Detect somatic copy number variants (CNV) in tumour-normal samples using the facets package

Purpose
Quick start
Requirements and Installation
- Install via bioconda (recommended)
- Install via setup script
Input
- Option 1: BAM & VCF input
- Option 2: Pileup input
Output
Usage guidelines
- Command options
- Filtering output for relevant CNVs
Time and memory footprint
Citation & Getting help

Purpose

cnv_facets detects somatic copy number variants (CNVs), i.e., variants private to a tumour sample given a matched or unmatched normal sample. cnv_facets uses next generation sequencing data from whole genome (WGS), whole exome (WEX) and targeted (panel) sequencing experiments. In addition, it estimates tumour purity and ploidy.
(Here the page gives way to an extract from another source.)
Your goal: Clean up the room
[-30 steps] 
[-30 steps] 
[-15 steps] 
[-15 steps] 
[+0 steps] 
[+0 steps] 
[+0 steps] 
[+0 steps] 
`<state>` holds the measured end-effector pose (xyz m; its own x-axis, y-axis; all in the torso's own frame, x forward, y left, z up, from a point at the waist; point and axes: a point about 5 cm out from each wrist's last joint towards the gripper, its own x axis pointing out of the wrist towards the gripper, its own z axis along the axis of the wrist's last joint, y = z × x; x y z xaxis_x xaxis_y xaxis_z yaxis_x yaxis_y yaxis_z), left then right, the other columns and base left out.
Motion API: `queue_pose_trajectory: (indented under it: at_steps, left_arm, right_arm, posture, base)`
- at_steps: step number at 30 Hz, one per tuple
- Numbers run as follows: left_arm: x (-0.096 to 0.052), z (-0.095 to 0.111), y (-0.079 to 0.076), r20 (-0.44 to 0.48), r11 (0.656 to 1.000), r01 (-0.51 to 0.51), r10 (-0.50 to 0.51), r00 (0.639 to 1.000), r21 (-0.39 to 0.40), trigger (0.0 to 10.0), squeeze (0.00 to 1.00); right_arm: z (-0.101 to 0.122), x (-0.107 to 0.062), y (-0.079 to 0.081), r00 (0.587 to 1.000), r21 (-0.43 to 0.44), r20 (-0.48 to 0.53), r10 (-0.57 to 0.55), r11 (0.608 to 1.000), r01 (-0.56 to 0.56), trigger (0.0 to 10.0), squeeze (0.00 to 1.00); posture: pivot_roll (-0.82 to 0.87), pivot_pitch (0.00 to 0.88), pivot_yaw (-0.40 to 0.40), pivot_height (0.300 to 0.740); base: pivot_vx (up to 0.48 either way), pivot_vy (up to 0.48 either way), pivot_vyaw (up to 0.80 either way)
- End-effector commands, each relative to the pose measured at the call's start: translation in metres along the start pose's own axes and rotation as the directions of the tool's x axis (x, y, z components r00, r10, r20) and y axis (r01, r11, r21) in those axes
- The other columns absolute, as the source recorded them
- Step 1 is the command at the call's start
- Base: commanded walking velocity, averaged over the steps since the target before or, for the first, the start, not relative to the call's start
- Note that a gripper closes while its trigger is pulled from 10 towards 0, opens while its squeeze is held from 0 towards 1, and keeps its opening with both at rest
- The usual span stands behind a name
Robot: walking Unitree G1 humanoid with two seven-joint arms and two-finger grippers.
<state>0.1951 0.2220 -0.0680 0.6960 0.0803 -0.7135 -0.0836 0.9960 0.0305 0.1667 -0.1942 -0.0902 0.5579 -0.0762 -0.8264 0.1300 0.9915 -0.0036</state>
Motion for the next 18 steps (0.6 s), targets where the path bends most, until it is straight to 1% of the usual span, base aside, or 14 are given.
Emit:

The core of cnv_facets is the facets package by R Shen and VE Seshan FACETS: allele-specific copy number and clonal heterogeneity analysis tool for high-throughput DNA sequencing, Nucleic Acids Res, 2016

The advantage of cnv_facets over the original facets package is the convenience of executing all the necessary steps, from BAM input to VCF output, in a single command line call.

Quick start

Install with mamba from bioconda repository:

mamba install cnv_facets

Detect CNVs:

cnv_facets.R -t <tumour.bam> -n <normal.bam> -vcf <snps.vcf.gz> -o <output_prefix>

Get help:

cnv_facets.R -h

Requirements and Installation

cnv_facets runs on the Linux operating system. Windows is not supported and MacOS could work but some tweaks are necessary.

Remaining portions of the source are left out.